We plan to commence sidetrack operations on the Hurricane Deep well in November 2009. A rig is expected to arrive on location imminently. The Hurricane Deep sidetrack has a proposed total depth of 21,750 feet and is located on the southern flank of the Flatrock structure on South Marsh Island Block 217. This up dip test will target the significant Gyro sand encountered in the Hurricane Deep well (No. 226) and deeper potential. As previously reported, the No. 226 well was drilled to a TVD of 20,712 feet in the first quarter of 2007 and logs indicated an exceptionally thick upper Gyro sand totaling 900 gross feet, the top 40 feet of which was hydrocarbon bearing. We believe an up dip well has the potential to contain a thicker hydrocarbon column. We own a 25.0 percent working interest and 17.7 percent net revenue interest in the well. Our investment in Hurricane Deep totaled $13.9 million at September 30, 2009, $13.8 million related to the original well and $0.1 million incurred on the sidetrack well.
Ultra-Deep Activities
We expect to maintain an active ultra-deep drilling program in 2010. Our ultra-deep prospects on the Shelf below the salt weld are targeting similar geologic features present in recent deepwater discoveries by other industry participants.
On June 28, 2009, we re-entered a well bore located on South Marsh Island Block 230 to evaluate the Davy Jones prospect, which involves a large ultra-deep structure encompassing four OCS lease blocks located in 20 feet of water on the Shelf of the Gulf of Mexico. The well is drilling below 26,300 feet to a proposed total depth of 28,000 feet. This exploratory well is expected to test Eocene (Wilcox), Paleocene and possibly the Cretaceous (Tuscaloosa) sections below the salt weld (i.e. listric fault). Drilling data to date confirms our geologic model correlating our objectives on the Shelf in the Miocene and older age sections to those productive sections seen in the deepwater.
We operate the Davy Jones prospect and are funding 25.7 percent of the exploratory costs for a 32.7 percent working interest and 25.9 percent net revenue interest. Our investment in Davy Jones totaled $11.5 million at September 30, 2009.
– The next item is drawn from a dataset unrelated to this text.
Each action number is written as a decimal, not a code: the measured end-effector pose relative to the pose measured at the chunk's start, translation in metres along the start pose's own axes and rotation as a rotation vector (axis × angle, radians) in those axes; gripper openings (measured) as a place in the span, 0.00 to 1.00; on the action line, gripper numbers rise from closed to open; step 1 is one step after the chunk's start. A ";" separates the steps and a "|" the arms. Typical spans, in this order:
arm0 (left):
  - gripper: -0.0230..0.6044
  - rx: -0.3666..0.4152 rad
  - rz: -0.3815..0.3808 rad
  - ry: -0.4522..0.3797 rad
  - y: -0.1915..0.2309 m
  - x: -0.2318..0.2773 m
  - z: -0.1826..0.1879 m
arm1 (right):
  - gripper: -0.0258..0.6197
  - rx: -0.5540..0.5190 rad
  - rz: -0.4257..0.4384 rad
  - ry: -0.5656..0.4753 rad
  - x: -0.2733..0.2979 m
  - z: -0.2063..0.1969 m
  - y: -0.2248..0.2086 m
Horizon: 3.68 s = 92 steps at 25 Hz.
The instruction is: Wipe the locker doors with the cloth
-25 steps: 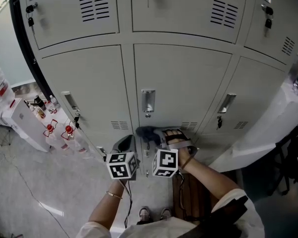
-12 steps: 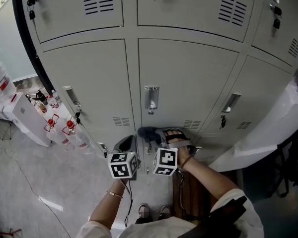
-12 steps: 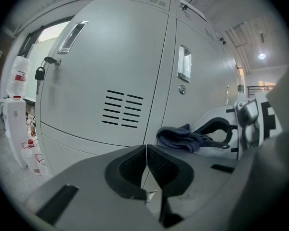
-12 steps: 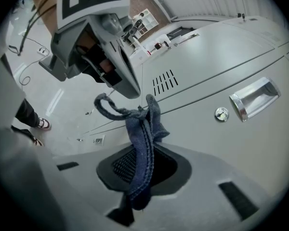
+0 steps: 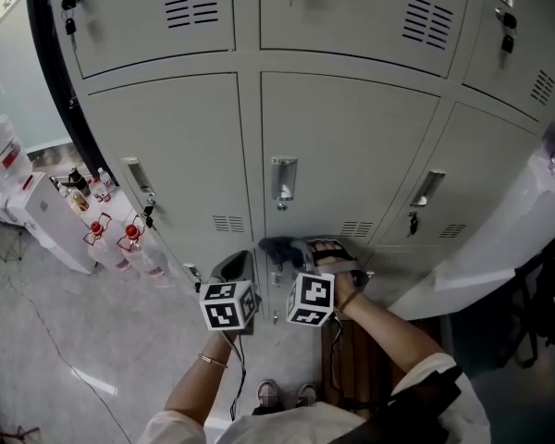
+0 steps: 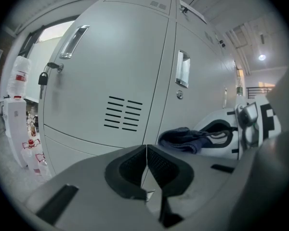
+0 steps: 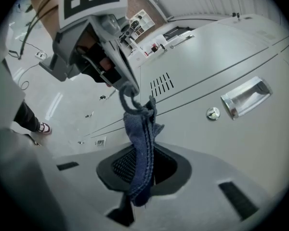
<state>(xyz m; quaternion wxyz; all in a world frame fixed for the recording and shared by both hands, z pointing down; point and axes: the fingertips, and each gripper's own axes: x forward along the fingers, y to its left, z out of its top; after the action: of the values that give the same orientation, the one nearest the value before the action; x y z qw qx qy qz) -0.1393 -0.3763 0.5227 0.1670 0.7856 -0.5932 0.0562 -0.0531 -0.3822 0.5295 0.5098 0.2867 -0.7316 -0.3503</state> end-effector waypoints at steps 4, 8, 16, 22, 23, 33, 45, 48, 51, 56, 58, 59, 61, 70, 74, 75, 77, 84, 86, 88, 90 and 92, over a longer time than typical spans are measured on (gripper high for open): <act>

Drilling results at Davy Jones are expected to provide additional information about other ultra-deep structures on the Shelf of the Gulf of Mexico, including Blackbeard West on South Timbalier Block 168. This information will allow us to evaluate various options, including deepening the Blackbeard West well, drilling an offset location or completing the well to test the existing zones. We are the operator and own a 32.3 percent working interest in the Blackbeard West. Our investment in Blackbeard West totaled $31.7 million at September 30, 2009.
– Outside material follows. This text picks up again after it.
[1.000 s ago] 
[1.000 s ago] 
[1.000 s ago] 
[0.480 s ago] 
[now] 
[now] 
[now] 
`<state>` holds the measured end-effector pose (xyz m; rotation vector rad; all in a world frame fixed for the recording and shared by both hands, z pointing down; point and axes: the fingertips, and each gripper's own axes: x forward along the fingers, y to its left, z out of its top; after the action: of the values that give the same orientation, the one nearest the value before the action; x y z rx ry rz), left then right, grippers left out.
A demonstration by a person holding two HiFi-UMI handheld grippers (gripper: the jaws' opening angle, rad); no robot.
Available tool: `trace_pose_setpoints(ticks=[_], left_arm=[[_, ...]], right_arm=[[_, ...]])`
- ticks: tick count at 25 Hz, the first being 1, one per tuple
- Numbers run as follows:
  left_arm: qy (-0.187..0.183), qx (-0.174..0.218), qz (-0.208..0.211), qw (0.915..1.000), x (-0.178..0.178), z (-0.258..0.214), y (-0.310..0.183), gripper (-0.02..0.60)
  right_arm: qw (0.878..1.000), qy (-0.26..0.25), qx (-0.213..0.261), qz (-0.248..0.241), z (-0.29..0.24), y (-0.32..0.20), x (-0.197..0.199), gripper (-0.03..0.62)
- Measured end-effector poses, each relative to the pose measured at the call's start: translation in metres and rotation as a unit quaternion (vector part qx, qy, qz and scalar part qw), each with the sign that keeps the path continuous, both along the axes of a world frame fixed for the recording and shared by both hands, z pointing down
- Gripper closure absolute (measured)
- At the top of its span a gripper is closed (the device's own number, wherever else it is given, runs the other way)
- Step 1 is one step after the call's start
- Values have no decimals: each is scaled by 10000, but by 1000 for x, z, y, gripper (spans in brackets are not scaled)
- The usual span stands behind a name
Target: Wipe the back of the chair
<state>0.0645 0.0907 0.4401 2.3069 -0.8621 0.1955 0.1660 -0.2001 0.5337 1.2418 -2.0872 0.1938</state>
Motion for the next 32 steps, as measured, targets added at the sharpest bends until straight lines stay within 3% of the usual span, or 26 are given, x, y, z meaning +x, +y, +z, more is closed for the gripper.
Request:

In August 2009, we announced that we entered into an agreement with W.A. "Tex" Moncrief Jr. (Moncrief) to participate in our ultra-deep drilling program. Moncrief has agreed to fund drilling and production operations on a promoted basis to explore and develop ultra-deep prospects. We and two
of our partners assigned 10 percent of the group's collective working interests in Davy Jones to Moncrief. Moncrief may also participate for 10 percent of the collective interests of these parties in future ultra-deep wells. We may pursue additional partner arrangements for our future drilling activities.
Acreage Position
As of September 30, 2009, we owned or controlled interests in 358 oil and gas
leases in the Gulf of Mexico and onshore Louisiana and Texas covering
1.00 million gross acres (0.50 million acres net to our interests), including
0.15 million gross acres associated with the ultra-deep trend. Our acreage
position on the outer continental shelf of the Gulf of Mexico includes
0.90 million gross acres (0.45 million acres net to our interest). Less than 0.1
million acres of our net leasehold interests are scheduled to expire over the
remainder of 2009. We also hold potential reversionary interests in oil and gas
leases that we have farmed-out or sold to other oil and gas exploration
companies. Interest in these leases will partially revert to us upon the
achievement of specified production thresholds or the achievement of specified
net production proceeds.
Our only segment is "Oil and Gas." Our long-term business objectives include a new segment, "Energy Services," whose start-up activities are reflected as a single expense line item within our consolidated statements of operations under the caption "Main Pass Energy Hubtm costs." See "Discontinued Operations" below for information regarding our former sulphur segment.
We use the successful efforts accounting method for our oil and gas operations, which requires exploration costs, other than costs of successful drilling and in-progress exploratory wells, to be charged to expense as incurred.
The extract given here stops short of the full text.